- **Task statement**: Scan the listing below for the word "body", then copy each line that has it.
-------- The data
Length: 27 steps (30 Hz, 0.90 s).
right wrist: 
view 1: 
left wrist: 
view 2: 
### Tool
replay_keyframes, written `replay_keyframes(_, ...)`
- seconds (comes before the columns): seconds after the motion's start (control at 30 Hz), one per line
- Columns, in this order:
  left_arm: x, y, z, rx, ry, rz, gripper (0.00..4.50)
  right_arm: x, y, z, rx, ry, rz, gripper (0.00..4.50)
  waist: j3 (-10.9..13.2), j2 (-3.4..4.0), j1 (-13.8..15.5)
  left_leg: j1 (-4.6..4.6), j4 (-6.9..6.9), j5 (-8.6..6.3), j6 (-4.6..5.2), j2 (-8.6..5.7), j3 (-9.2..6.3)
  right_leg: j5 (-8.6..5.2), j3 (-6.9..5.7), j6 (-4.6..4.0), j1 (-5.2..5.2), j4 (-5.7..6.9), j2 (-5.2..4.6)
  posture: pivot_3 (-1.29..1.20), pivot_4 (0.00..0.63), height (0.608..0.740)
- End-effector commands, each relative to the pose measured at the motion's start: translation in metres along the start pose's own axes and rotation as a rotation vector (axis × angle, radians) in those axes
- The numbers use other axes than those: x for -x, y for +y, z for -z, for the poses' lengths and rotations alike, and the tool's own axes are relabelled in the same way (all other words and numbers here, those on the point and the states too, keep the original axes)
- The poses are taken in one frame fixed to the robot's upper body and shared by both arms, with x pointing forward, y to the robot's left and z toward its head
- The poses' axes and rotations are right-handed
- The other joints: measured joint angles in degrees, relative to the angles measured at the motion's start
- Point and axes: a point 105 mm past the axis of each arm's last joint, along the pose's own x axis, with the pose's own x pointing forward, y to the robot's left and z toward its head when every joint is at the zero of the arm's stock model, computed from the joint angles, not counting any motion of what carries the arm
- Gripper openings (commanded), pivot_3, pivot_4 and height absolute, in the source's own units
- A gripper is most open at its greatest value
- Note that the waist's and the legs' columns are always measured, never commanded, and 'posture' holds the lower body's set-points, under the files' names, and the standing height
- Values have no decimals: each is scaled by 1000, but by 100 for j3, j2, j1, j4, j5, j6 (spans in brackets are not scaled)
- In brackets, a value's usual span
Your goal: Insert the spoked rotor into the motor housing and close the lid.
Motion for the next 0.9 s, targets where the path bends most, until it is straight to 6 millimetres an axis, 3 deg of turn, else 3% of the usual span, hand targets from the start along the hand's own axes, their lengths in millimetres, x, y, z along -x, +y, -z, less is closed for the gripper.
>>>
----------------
- **Answer for the task**:
- The poses are taken in one frame fixed to the robot's upper body and shared by both arms, with x pointing forward, y to the robot's left and z toward its head
- Note that the waist's and the legs' columns are always measured, never commanded, and 'posture' holds the lower body's set-points, under the files' names, and the standing height

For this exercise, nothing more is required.